Reports To: Director of Cloud Infrastructure
About the Role.
We’re seeking a skilled Prompt Engineer specializing in Kubernetes and platform engineering tools to design and optimize prompts that enable Large Language Models (LLMs) to automate complex container orchestration and infrastructure management tasks. You will create precise, context-rich prompts that guide AI models to generate Kubernetes manifests, manage deployments, and interact with platform engineering workflows, boosting developer productivity and operational reliability.
Your work will bridge AI and cloud-native infrastructure, enabling seamless AI-driven automation for Kubernetes clusters, Helm charts, CI/CD pipelines, and platform tooling.
What You’ll Do
- Develop and refine prompts that instruct LLMs to generate, validate, and optimize Kubernetes YAML manifests, Helm charts, and platform automation scripts.
- Apply advanced prompt engineering techniques such as zero-shot, few-shot, and chain-of-thought prompting tailored for infrastructure-as-code and container orchestration contexts.
- Collaborate with DevOps, SRE, and platform engineering teams to understand deployment patterns, best practices, and pain points to craft domain-specific prompt templates.
- Integrate prompts with AI orchestration frameworks (e.g., LangChain, AutoGen) and Kubernetes management tools to enable autonomous or semi-autonomous platform operations.

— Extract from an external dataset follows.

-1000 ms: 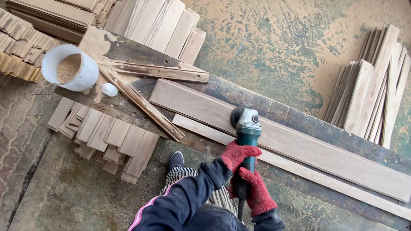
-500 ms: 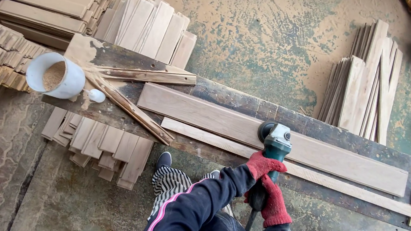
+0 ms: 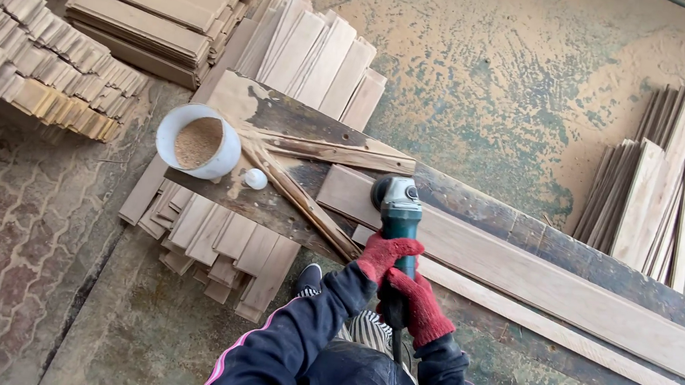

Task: Sanding a long piece of wood using a handheld power sander or angle grinder with a sanding disc.

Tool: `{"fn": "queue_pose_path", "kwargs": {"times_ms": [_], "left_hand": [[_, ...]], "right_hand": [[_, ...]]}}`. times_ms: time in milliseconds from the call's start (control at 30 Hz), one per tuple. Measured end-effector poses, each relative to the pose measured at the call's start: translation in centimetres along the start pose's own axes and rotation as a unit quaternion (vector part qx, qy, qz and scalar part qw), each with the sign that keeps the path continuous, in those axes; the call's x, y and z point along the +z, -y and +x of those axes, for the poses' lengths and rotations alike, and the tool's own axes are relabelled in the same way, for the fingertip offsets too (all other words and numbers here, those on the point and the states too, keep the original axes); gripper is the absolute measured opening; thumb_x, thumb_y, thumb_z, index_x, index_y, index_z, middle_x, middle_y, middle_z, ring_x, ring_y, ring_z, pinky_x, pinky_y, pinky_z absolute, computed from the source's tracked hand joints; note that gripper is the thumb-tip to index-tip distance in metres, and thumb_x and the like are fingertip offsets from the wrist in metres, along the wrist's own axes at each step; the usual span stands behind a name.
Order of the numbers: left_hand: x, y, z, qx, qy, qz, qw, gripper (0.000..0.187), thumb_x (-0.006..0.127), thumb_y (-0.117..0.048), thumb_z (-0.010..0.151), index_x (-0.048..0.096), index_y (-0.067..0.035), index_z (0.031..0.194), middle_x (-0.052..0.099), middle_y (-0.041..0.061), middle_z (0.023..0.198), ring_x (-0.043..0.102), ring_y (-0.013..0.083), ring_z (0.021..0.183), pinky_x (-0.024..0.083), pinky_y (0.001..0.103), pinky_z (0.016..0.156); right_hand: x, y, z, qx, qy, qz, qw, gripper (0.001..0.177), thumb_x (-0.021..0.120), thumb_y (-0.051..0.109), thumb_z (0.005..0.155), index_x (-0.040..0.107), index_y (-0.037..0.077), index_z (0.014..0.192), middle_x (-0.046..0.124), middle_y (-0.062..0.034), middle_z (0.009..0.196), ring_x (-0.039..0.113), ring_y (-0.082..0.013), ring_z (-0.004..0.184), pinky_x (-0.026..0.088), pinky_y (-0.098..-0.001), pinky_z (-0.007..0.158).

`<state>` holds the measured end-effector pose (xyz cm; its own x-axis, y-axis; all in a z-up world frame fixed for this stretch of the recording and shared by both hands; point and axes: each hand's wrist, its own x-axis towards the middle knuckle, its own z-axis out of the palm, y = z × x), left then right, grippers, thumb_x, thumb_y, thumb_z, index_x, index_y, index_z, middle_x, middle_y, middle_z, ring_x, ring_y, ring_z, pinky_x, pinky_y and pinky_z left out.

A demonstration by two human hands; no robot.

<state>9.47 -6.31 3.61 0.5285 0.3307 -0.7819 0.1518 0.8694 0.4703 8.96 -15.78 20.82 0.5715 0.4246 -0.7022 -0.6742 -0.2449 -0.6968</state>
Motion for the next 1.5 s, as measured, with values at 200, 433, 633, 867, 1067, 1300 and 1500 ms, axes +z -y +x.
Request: {"fn": "queue_pose_path", "kwargs": {"times_ms": [200, 433, 633, 867, 1067, 1300, 1500], "left_hand": [[-5.7, -5.0, 0.1, 0.016, -0.054, -0.029, 0.998, 0.055, 0.094, -0.013, 0.064, 0.068, -0.008, 0.113, 0.067, 0.015, 0.076, 0.074, 0.0318, 0.064, 0.065, 0.040, 0.051], [-2.1, -5.2, -1.9, -0.001, -0.076, -0.019, 0.997, 0.060, 0.096, -0.010, 0.061, 0.065, -0.004, 0.113, 0.065, 0.020, 0.070, 0.069, 0.0314, 0.050, 0.057, 0.035, 0.037], [6.6, 4.0, -0.7, -0.033, -0.011, 0.012, 0.999, 0.056, 0.091, -0.007, 0.064, 0.065, -0.003, 0.113, 0.067, 0.017, 0.073, 0.071, 0.0288, 0.054, 0.061, 0.035, 0.042], [18.3, 19.5, 3.3, -0.070, 0.094, 0.092, 0.989, 0.069, 0.097, -0.004, 0.055, 0.065, -0.003, 0.116, 0.070, 0.022, 0.082, 0.073, 0.0426, 0.066, 0.063, 0.054, 0.052], [21.5, 15.8, -3.0, -0.042, 0.142, 0.252, 0.956, 0.064, 0.090, -0.025, 0.053, 0.071, -0.001, 0.110, 0.074, 0.011, 0.097, 0.069, 0.0213, 0.079, 0.059, 0.032, 0.073], [15.3, 10.4, -3.3, -0.029, 0.125, 0.115, 0.985, 0.048, 0.089, -0.006, 0.060, 0.069, 0.000, 0.104, 0.072, 0.012, 0.088, 0.066, 0.0232, 0.063, 0.058, 0.034, 0.059], [7.5, 6.2, -0.7, -0.028, 0.018, 0.021, 0.999, 0.053, 0.092, -0.006, 0.065, 0.064, -0.004, 0.110, 0.071, 0.021, 0.074, 0.075, 0.0349, 0.058, 0.064, 0.041, 0.045]], "right_hand": [[4.8, -0.9, 3.5, 0.041, 0.058, -0.107, 0.992, 0.045, 0.094, 0.030, 0.069, 0.073, 0.003, 0.098, 0.065, -0.0166, 0.072, 0.065, -0.0284, 0.057, 0.057, -0.0409, 0.054], [0.3, -2.8, 6.3, 0.062, 0.084, -0.062, 0.993, 0.051, 0.094, 0.028, 0.070, 0.067, -0.002, 0.101, 0.064, -0.0263, 0.063, 0.069, -0.0377, 0.047, 0.058, -0.0481, 0.039], [-8.2, 0.4, 1.6, 0.042, -0.018, -0.014, 0.999, 0.043, 0.093, 0.023, 0.072, 0.071, -0.002, 0.100, 0.062, -0.0194, 0.071, 0.066, -0.0319, 0.056, 0.057, -0.0473, 0.049], [-21.5, -0.3, -1.4, 0.005, -0.143, 0.136, 0.980, 0.027, 0.085, 0.022, 0.081, 0.069, 0.000, 0.088, 0.063, -0.0183, 0.065, 0.064, -0.0299, 0.050, 0.057, -0.0436, 0.050], [-31.1, -6.1, 2.7, 0.065, -0.001, 0.164, 0.984, 0.041, 0.067, 0.032, 0.091, 0.061, -0.001, 0.115, 0.068, -0.0257, 0.083, 0.067, -0.0424, 0.062, 0.054, -0.0521, 0.051], [-23.6, -4.5, 3.7, 0.081, 0.026, 0.127, 0.988, 0.038, 0.067, 0.024, 0.089, 0.059, -0.002, 0.117, 0.063, -0.0243, 0.082, 0.062, -0.0403, 0.058, 0.051, -0.0513, 0.047], [-12.5, -0.6, 2.2, 0.033, 0.002, 0.017, 0.999, 0.037, 0.093, 0.022, 0.071, 0.072, 0.000, 0.092, 0.064, -0.0229, 0.063, 0.068, -0.0372, 0.050, 0.058, -0.0501, 0.046]]}}
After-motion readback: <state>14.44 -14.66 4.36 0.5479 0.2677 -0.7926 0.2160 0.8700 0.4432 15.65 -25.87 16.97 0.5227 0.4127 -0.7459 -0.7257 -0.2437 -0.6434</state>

- Continuously evaluate prompt outputs for accuracy, security, and compliance with Kubernetes best practices (e.g., pod scheduling, resource quotas, readiness/liveness probes).

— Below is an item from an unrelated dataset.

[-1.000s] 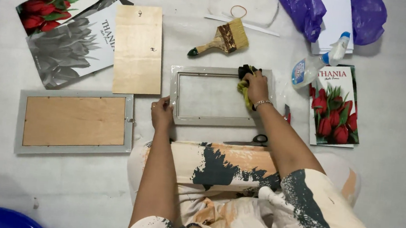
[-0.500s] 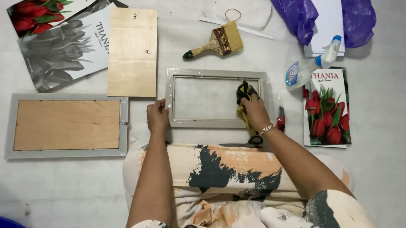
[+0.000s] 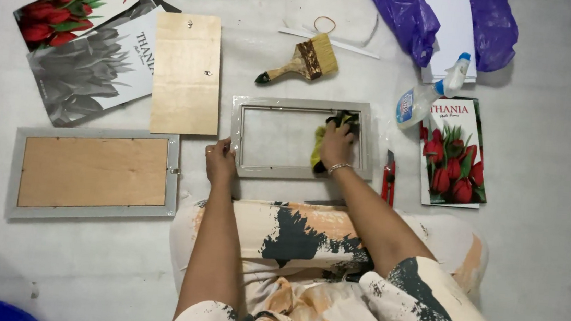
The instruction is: Cleaning the glass of a picture frame using spray cleaner and a cloth
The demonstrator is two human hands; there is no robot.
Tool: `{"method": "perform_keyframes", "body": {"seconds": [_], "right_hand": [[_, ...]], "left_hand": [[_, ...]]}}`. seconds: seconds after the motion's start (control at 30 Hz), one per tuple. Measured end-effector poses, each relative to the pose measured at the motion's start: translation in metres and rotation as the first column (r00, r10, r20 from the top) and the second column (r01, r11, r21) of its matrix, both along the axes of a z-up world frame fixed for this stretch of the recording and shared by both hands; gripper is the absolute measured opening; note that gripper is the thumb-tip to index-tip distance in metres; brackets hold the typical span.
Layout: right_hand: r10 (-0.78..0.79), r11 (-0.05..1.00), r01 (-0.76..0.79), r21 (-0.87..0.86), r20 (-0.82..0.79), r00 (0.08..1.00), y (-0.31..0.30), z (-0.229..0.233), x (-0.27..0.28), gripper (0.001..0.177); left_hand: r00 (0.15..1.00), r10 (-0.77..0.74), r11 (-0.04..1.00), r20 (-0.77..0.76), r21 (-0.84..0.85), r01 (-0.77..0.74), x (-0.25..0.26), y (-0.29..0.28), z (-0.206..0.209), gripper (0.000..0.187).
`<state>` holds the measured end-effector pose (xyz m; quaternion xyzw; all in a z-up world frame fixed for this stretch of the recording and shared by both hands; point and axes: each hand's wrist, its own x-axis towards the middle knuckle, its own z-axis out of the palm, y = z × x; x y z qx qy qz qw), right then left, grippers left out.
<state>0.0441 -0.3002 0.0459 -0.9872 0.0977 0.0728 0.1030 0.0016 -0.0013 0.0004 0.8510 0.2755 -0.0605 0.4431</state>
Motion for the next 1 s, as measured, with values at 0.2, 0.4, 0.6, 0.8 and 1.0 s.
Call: {"method": "perform_keyframes", "body": {"seconds": [0.2, 0.4, 0.6, 0.8, 1.0], "right_hand": [[0.303, 0.802, -0.174, 0.572, -0.137, 0.943, 0.088, -0.003, -0.005, 0.046], [0.422, 0.651, -0.295, 0.7, -0.011, 0.907, 0.035, 0.13, -0.049, 0.058], [0.212, 0.692, 0.005, 0.722, -0.209, 0.955, -0.079, 0.17, -0.105, 0.044], [-0.048, 0.722, 0.116, 0.682, -0.118, 0.992, -0.131, 0.029, -0.057, 0.027], [-0.058, 0.79, 0.129, 0.599, -0.138, 0.989, -0.129, -0.006, -0.038, 0.029]], "left_hand": [[0.999, -0.032, 0.997, 0.023, 0.071, 0.03, -0.01, -0.003, -0.011, 0.038], [0.945, -0.128, 0.902, 0.301, 0.431, -0.015, -0.034, -0.019, 0.03, 0.036], [0.847, -0.476, 0.833, 0.236, 0.431, 0.348, -0.019, -0.101, 0.07, 0.063], [0.806, -0.588, 0.668, -0.072, 0.518, 0.534, 0.003, -0.208, 0.06, 0.08], [0.717, -0.687, 0.486, -0.119, 0.659, 0.574, 0.027, -0.194, 0.019, 0.036]]}}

- Document prompt designs, usage guidelines, and best practices to empower platform teams and AI developers.
- Stay up-to-date with Kubernetes ecosystem advancements and AI-driven infrastructure automation trends.
Required Skills & Experience
- Proven experience with prompt engineering for LLMs (OpenAI GPT-4.x, Anthropic Claude, Google Gemini, etc.) especially applied to Kubernetes or cloud infrastructure automation.
- Strong understanding of Kubernetes architecture, deployment best practices (Helm, taints/tolerations, autoscaling, probes), and platform engineering workflows.
- Familiarity with infrastructure-as-code tools (Helm, Terraform, Kubernetes manifests) and container orchestration concepts.
- Proficiency in Python or TypeScript for scripting and integrating AI prompts with platform tooling.
- Experience with AI orchestration frameworks such as LangChain, AutoGen, or Semantic Kernel.
- Knowledge of vector databases (Pinecone, Weaviate, Chroma) and semantic search to enhance prompt context retrieval.
- Ability to craft clear, positive, and domain-specific prompts that reduce ambiguity and improve AI output quality.
- Understanding of security and compliance considerations in cloud-native environments.
Preferred Tools & Technologies
Category | Tools & Frameworks |
LLM APIs | OpenAI GPT-4.x, Anthropic Claude 3.x, Google Gemini 2.5, Cohere Command R |
Prompt Engineering | LangChain, AutoGen, Semantic Kernel, PromptLayer, LangSmith |
Kubernetes Tools | kubectl, Helm, Kustomize, Terraform |
Vector Databases | Pinecone, Weaviate, Chroma |
Orchestration | LangChain Agents, AutoGen, crewAI |
DevOps & Cloud | Docker, Kubernetes, AWS, GCP, Azure, CI/CD (GitHub Actions, Jenkins) |
Observability | Prometheus, Grafana, Kube-state-metrics |
Why Join Us?
- Work at the intersection of AI and cloud-native technologies to redefine platform automation.
- Collaborate with experts in AI, DevOps, and platform engineering to build innovative solutions.
- Influence the future of autonomous infrastructure management powered by prompt engineering.
- Access to cutting-edge AI tools and continuous learning opportunities.
This role is ideal for prompt engineers passionate about Kubernetes and platform engineering who want to leverage LLMs to automate and optimize cloud infrastructure management through expert prompt design and AI orchestration.